Mining companies violating rights in Sierra Leone – activist
Some Canadian mining companies are committing human rights violations and major environmental degradation in Sierra Leone, jeopardizing the health, security and well being of people, says a visiting community activist.
Sierra Leone activist Abu Brima is Development and Peace's fall solidarity visitor |
Abu Brima, executive director of the Network Movement for Justice and Development (NMJD), pointed the finger specifically to Koidu Holdings, which mines diamonds from kimberlite in the Kono district in eastern Sierra Leone.
The company, which Brima says has changed names and headquarters several times in the past to avoid international scrutiny, mines in the heart of the heavily populated Kono District and its operations are damaging both the environment and the community.

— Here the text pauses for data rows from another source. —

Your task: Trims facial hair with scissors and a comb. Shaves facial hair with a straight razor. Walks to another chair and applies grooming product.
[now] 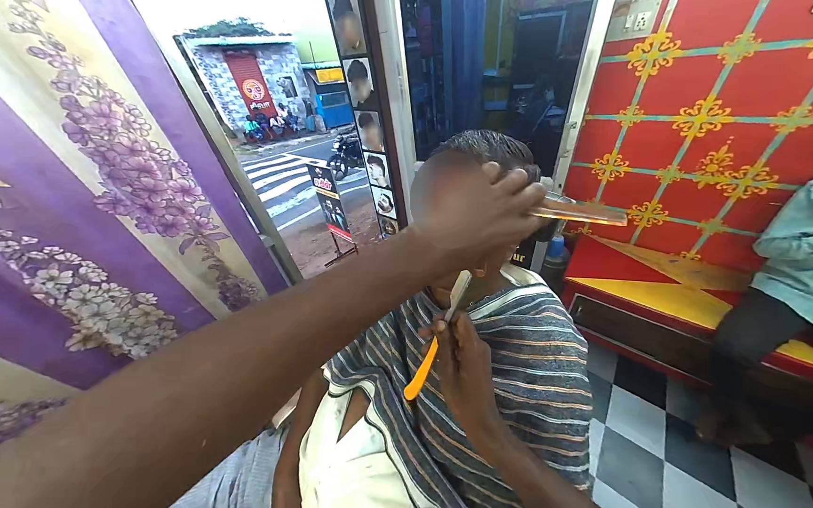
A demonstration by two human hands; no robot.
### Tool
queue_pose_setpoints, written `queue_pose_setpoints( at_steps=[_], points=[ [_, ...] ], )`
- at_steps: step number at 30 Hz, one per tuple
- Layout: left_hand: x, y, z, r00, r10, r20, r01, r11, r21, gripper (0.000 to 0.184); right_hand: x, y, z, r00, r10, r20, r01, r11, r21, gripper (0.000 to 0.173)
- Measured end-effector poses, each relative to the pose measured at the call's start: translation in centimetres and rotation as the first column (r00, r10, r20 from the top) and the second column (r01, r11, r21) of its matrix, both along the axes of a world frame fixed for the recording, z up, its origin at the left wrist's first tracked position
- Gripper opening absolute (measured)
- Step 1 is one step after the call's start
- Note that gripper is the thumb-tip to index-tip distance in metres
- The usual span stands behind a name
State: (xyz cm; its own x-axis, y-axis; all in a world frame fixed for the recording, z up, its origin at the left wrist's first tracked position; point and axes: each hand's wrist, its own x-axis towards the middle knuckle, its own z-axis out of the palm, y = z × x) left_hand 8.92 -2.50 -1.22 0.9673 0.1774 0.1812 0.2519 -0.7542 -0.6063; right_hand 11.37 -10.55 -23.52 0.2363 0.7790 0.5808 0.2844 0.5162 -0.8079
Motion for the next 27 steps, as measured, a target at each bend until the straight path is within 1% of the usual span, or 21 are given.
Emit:
queue_pose_setpoints(
  at_steps=[2,3,8,12,14,19,27],
  points=[
    [1.5,0.2,-0.2,0.993,-0.006,-0.122,0.011,0.999,0.043,0.046,-0.3,0.5,0.2,0.999,-0.034,0.004,0.034,0.999,-0.005,0.017],
    [2.0,0.4,-0.4,0.987,-0.003,-0.158,0.014,0.998,0.069,0.043,-0.3,0.7,0.3,0.999,-0.045,0.004,0.046,0.999,-0.021,0.017],
    [3.2,0.8,-1.7,0.973,0.038,-0.226,-0.005,0.990,0.142,0.038,-0.4,1.2,0.4,0.997,-0.076,0.016,0.077,0.994,-0.079,0.015],
    [3.5,1.1,-2.2,0.966,0.044,-0.256,-0.004,0.988,0.157,0.041,-0.5,1.5,0.2,0.996,-0.089,-0.002,0.088,0.992,-0.085,0.015],
    [3.6,1.3,-2.2,0.964,0.043,-0.264,-0.003,0.989,0.151,0.040,-0.5,1.6,0.2,0.996,-0.088,-0.015,0.086,0.992,-0.091,0.014],
    [4.0,2.2,-2.0,0.975,-0.048,-0.217,0.081,0.986,0.146,0.032,-0.3,2.0,0.3,0.993,-0.113,-0.016,0.111,0.988,-0.107,0.016],
    [4.1,2.3,-1.3,0.975,-0.048,-0.216,0.078,0.989,0.128,0.037,0.0,2.6,0.6,0.996,-0.076,-0.038,0.070,0.987,-0.143,0.014]
  ],
)
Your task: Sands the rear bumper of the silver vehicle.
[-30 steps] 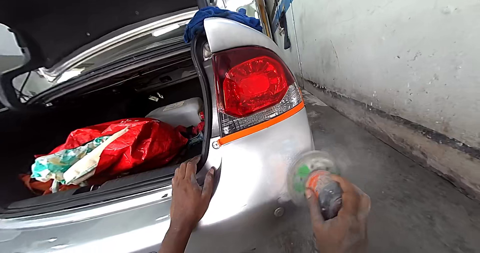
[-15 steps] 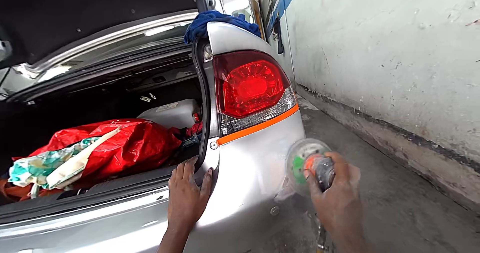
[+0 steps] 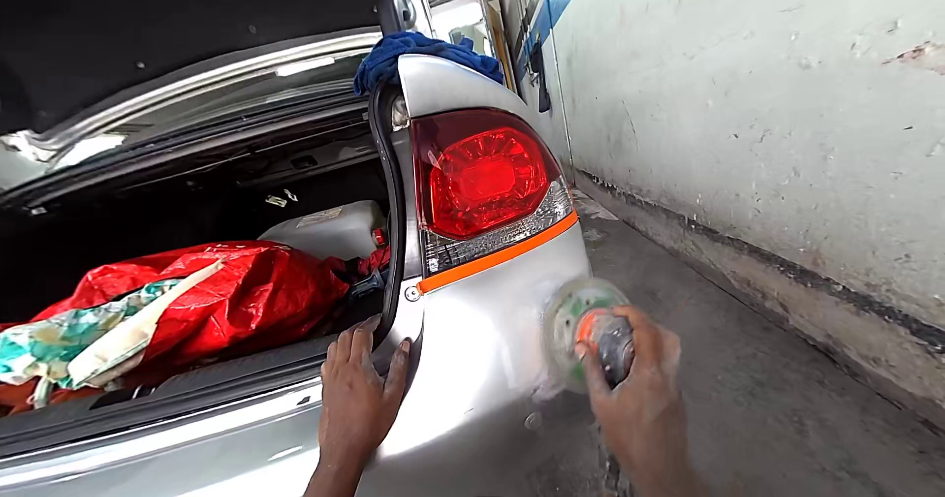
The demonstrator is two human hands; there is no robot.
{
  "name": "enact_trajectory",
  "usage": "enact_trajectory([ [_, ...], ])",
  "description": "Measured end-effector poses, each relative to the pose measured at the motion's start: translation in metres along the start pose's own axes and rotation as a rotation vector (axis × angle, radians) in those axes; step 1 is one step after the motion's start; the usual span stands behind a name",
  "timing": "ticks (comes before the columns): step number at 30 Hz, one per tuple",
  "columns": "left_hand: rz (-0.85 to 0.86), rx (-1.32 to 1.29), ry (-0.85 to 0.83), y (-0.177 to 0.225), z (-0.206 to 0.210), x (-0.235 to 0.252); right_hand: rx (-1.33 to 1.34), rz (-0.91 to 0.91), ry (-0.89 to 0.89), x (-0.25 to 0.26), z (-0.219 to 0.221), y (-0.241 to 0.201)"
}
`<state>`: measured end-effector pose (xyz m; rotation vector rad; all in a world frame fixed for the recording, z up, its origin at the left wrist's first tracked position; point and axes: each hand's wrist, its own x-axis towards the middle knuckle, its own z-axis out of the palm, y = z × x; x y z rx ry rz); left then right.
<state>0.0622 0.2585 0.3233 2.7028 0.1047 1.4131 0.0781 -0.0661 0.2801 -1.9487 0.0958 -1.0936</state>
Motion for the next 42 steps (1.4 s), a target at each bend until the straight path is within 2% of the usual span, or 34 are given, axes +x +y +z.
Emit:
enact_trajectory([
  [4, 0.008, -0.013, 0.006, 0.000, -0.002, -0.001, 0.053, -0.077, 0.057, -0.023, 0.008, 0.000],
  [11, -0.010, 0.003, -0.012, 0.002, -0.002, -0.001, 0.064, 0.073, 0.166, -0.003, 0.007, 0.024],
  [19, 0.000, -0.014, -0.012, 0.000, -0.004, 0.000, 0.005, -0.077, 0.000, -0.021, 0.004, -0.002],
  [24, -0.015, -0.016, -0.018, 0.001, -0.003, -0.002, -0.090, 0.068, -0.115, 0.015, -0.009, -0.003],
  [26, -0.018, -0.007, -0.019, 0.002, -0.002, -0.002, -0.119, 0.074, -0.121, 0.021, -0.011, 0.000],
  [31, -0.005, -0.009, -0.019, -0.001, -0.001, -0.002, -0.136, -0.063, -0.107, 0.001, -0.006, -0.009],
  [35, 0.006, -0.017, -0.023, -0.002, -0.001, -0.002, -0.129, -0.042, -0.111, 0.003, -0.007, -0.006],
  [37, 0.006, -0.015, -0.015, -0.003, -0.001, -0.002, -0.133, -0.021, -0.140, 0.004, -0.011, -0.001],
  [42, 0.012, -0.027, -0.023, -0.003, -0.001, -0.002, -0.177, -0.140, -0.273, -0.018, -0.030, -0.002],
])
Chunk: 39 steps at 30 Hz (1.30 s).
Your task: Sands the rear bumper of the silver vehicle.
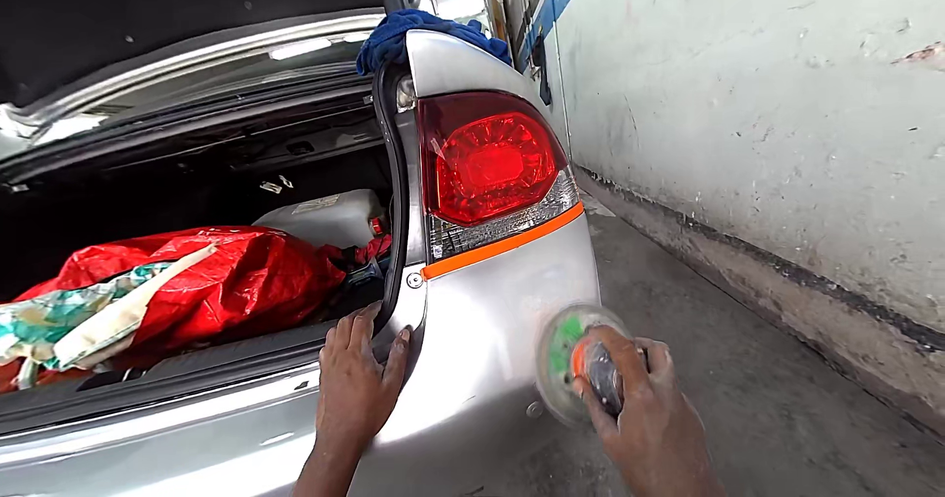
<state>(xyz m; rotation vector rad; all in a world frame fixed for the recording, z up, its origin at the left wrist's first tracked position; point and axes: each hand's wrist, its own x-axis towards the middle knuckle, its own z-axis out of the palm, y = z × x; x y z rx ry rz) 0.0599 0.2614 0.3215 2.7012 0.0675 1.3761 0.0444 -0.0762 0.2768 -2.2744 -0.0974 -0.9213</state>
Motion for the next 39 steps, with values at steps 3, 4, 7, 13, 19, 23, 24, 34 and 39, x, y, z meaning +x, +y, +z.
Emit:
enact_trajectory([
  [3, 0.017, -0.010, 0.011, -0.001, -0.001, 0.001, -0.012, 0.006, -0.128, -0.009, -0.014, -0.003],
  [4, 0.019, -0.010, 0.017, -0.001, -0.001, 0.001, -0.015, 0.015, -0.173, -0.010, -0.019, -0.002],
  [7, 0.010, -0.009, 0.017, 0.001, 0.000, 0.000, -0.015, 0.042, -0.270, -0.016, -0.028, 0.003],
  [13, 0.009, 0.017, 0.027, 0.001, 0.001, 0.003, -0.011, 0.004, -0.251, -0.013, -0.022, 0.000],
  [19, 0.003, 0.026, 0.016, 0.002, 0.001, 0.004, -0.026, -0.005, -0.292, -0.016, -0.027, 0.000],
  [23, 0.000, 0.018, 0.019, 0.002, 0.002, 0.002, -0.045, -0.016, -0.279, -0.011, -0.024, -0.002],
  [24, -0.002, 0.018, 0.016, 0.002, 0.001, 0.002, -0.040, -0.017, -0.285, -0.011, -0.024, -0.003],
  [34, -0.006, 0.014, 0.012, 0.004, 0.000, 0.001, -0.062, -0.029, -0.361, -0.015, -0.031, -0.011],
  [39, 0.001, 0.018, 0.021, 0.003, 0.001, 0.001, -0.058, -0.015, -0.390, -0.015, -0.032, -0.012],
])
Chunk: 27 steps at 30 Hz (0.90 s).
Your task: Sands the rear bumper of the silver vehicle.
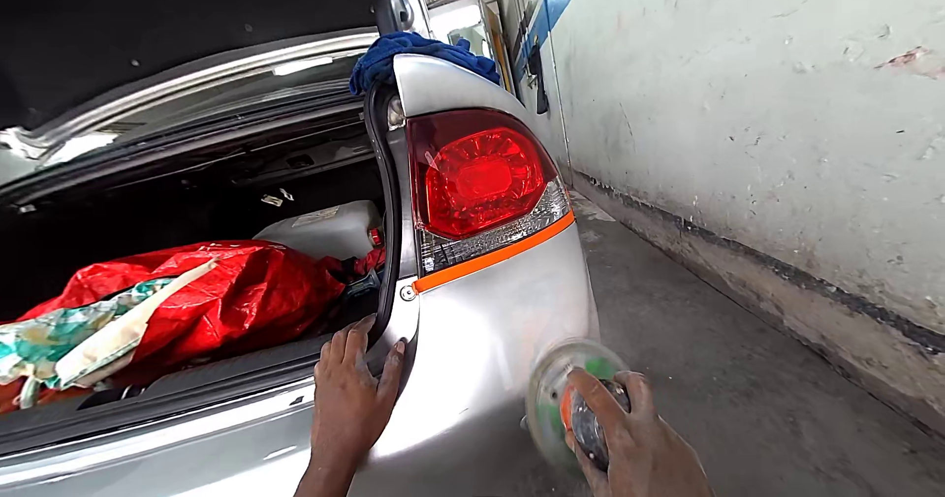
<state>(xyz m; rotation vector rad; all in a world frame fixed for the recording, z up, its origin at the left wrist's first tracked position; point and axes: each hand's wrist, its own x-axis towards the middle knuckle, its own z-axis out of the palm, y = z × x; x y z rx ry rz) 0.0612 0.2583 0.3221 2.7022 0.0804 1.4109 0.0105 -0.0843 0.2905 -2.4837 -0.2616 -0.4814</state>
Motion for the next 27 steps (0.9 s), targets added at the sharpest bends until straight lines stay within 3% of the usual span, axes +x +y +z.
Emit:
enact_trajectory([
  [27, -0.010, -0.013, -0.007, -0.0009, -0.0030, 0.0010, 0.027, -0.041, 0.020, 0.0037, 0.0050, -0.0009],
])
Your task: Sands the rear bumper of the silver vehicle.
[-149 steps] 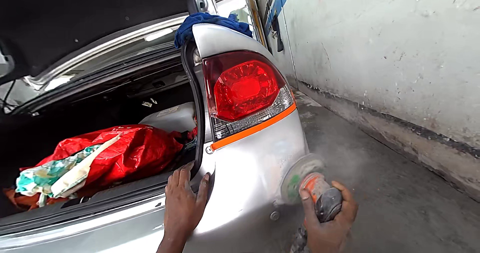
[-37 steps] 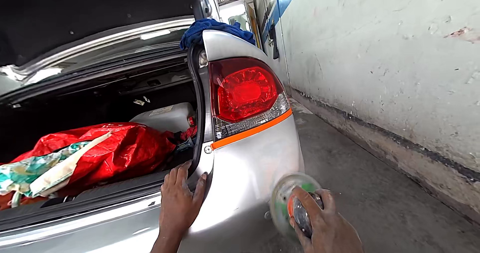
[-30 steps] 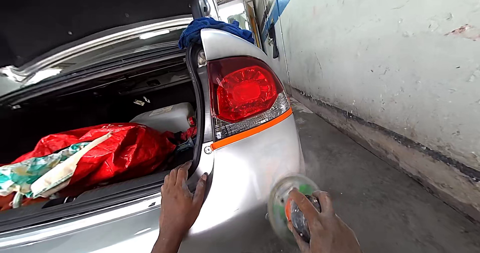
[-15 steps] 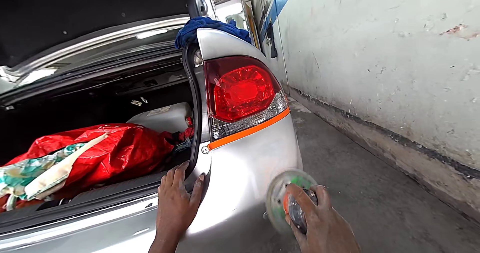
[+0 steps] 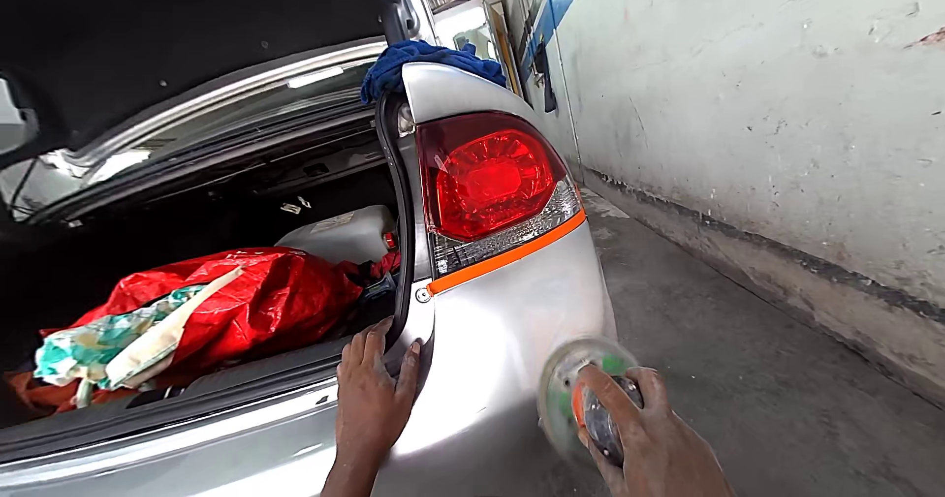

"They blast and they blast during the day when the people are at work or going about their business," Brima said. "Stone particles fly around destroying homes and buildings.
"They have failed to relocate about 5,000 people who are directly affected by the blasting. And they have not compensated the people of the community appropriately for the damages caused to their plantations."
Brima is the 2007 solidarity visitor of the Canadian Catholic Organization for Development and Peace, which supports the work of the Network Movement for Justice and Development.
He is visiting Edmonton, Camrose and St. Paul before going to Ottawa to accompany CCODP officials to deliver 160,000 petitions to the Canadian government demanding firm action against Canadian companies that violate international standards.
The petition demands the government to refuse support for mining companies that do not respect international environmental and human rights standards.
The WCR was unsuccessful in its efforts to track down a head office for Koidu, which Brima said was Canadian owned, in order to get a response to his statements. A May 2007 press release from Energem Resources of Vancouver said that company had sold its 40 per cent interest in Koidu.
Water pollution
Brima says Koidu Holdings has reduced the amount and the quality of the water that people in the community have access to. Ponds of polluted water sit everywhere and people have to walk several kilometres to find fresh water.
The rights' activist also accused the company of routinely using state police forces to arrest community leaders who oppose their mining practices.
"They use the state forces because they have money," he said. "The communities are very poor communities, very backward and so the people do not have the power and the company, in alliance with the authorities, hire the services of the police."
Brima said Koidu Holdings has shut itself off to the public. "They do not consult and when we organize meetings they do not attend. They do not respect the laws of the land."
Working conditions
The about 400 workers employed by the company make about $200 a month, enough to support a family of five for about two-and-a-half weeks.
"They do not pay well and the living conditions are very poor," lamented Brima, a father of four. "The workers are not very well protected. Last year two workers were actually killed by machines."
What do Brima and his Network Movement for Justice and Development want Koidu Holdings to do?
"We are trying to get them to operate responsibly and that means that they have to comply with not only their own environmental assessment and action plans but over and above to operate according to international standards," Brima said.
The company did an environmental and social impact assessment in 2003 but has not followed its own action plan as it publicly promised, he said.
"They must take into account the need to protect the community, to protect the environment and to compensate and relocate the people affected by the blasting, the dust and the noise. It's part of their action plan. I'm talking about 5,000 people who live in the community."
Brima said people are also demanding the newly elected government of Sierra Leone review the contract with Koidu Holdings, which was signed during the war with a military junta, not a democratic government.
Brima agreed with the current CCODP campaign demanding the Canadian government establish an independent ombudsperson's office to investigate complaints and make recommendations to ensure that Canadian mining companies abroad respect human rights and the environment.